To check why should the end client consider Turbodata GST, please check the following linkage:
http://mndatasolutionsindia.blogspot.in/2018/02/why-turbodata-gst.html
GST Reporting Issues:
Contact
Apoorv Chaturvedi
Phone: 8802466356
Email: apoorv@mnnbi.com
Website: www.mnnbi.com
Indicate the following:
· ERP system/ERP systems
· Turnover: frequency of load
· Number of locations
· Automation of GST filings(a sample with a GSP).
· Attached is a blog for the same:
· Blog link: http://mnnbi.net/gst/gst.aspx
· Preliminary video: https://www.youtube.com/watch?v=-Vp7JzHCYp0&feature=youtu.be
· Detailed demo link: https://youtu.be/d-KD3mp1jic
Detailed demo link: https://youtu.be/d-KD3mp1jic
The demo was attended by a number of CFOs from industry.
Sample problems that a datawarehouse can solve:
· Data audit and data profiling before GST is filed-samples given in the demo.
· Single source of truth for all online GST reports. For example if GSTR1B2B is updated then HSN summary and document summary should also be updated.
Automation of spreadsheets: client reference(a major exporter based in Gurgaon). We are now able to automate the spreadsheets due to our technology of data compression and sql reduction at lower costs. The end client could send the sample profit and loss and balance sheets to be automated along with the source system details.
Attached is the blog link for the same:
Capturing Data Entry Errors for Audit Purposes
A number of times the end client types in wrong data into the source ERP system thereby resulting in wrong outputs and results. Junk inputs imply junk outputs. The ETL team would recommend an auditable output from Turbodata to be used as part of the reporting purposes. Wrong data inputs can impact the end client in one or more of the following ways:
- Wrong tax filing specifically in online scenario.
- Wrong business picture
- Wrong predictive analytics.
As per the Toyota ProductionSystem, bad inputs should not be processed further as it adds to the final costs.

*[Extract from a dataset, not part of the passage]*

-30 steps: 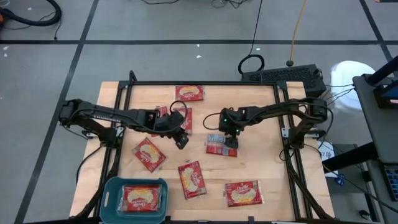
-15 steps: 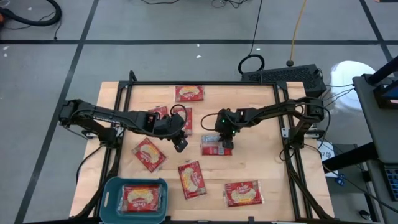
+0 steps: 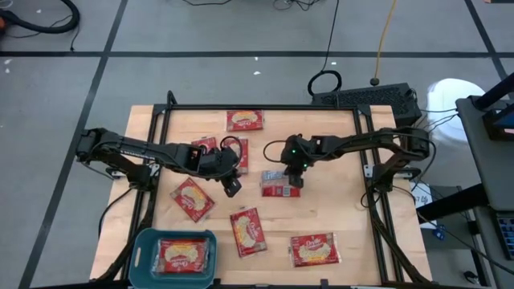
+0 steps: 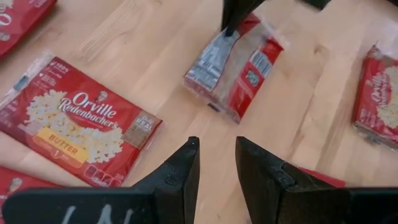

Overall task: Sort popcorn bags into baskets
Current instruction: Put the popcorn sachet into the bin

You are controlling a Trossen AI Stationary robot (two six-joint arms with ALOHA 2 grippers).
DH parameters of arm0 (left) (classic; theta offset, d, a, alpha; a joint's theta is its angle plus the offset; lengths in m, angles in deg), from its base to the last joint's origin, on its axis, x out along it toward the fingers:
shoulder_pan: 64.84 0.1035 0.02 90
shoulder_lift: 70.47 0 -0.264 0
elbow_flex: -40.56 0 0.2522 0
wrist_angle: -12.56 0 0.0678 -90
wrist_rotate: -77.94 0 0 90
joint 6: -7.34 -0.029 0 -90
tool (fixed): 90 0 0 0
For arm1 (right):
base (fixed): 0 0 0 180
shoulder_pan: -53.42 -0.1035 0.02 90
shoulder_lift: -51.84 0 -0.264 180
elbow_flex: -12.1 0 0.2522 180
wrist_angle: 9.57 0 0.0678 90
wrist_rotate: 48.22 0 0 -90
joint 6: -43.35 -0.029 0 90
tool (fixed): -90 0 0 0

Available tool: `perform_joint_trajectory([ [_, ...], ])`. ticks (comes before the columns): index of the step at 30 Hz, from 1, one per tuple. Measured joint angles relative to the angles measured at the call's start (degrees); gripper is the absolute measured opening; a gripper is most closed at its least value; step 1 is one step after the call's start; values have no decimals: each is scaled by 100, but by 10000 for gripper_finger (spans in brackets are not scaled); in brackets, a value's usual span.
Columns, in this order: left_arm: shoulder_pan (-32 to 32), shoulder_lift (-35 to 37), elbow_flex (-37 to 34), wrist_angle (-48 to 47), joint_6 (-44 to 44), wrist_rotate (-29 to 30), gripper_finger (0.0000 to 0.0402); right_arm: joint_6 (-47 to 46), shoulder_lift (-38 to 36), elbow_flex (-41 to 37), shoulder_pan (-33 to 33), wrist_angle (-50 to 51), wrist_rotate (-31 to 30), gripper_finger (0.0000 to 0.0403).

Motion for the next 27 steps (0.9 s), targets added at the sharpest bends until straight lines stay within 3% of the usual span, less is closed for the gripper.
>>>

The ETL team(my firm) has found the following errors with regards to the data entry inputs specifically with Tally ERP 9.0.
· Stock input has been in one godown but stock outward movement has been from other godowns:
· Missing purchase or sales order entries resulting in negative stocks at given points in time. One cannot have negative stock balances at any point in time.
Other data input errors that we have commonly seen are as follows:
- Duplicate payment entries
- Duplicate sales entries
- Receipt note entries but no purchase invoice entries
- Payments not having the required bill reference numbers.
How to resolve the errors:
· In an object oriented program it is difficult to catch the errors on a real time basis. The ETL team recommends using the relational databases for catching the errors. The real time extraction module for Turbodata should be used for the same.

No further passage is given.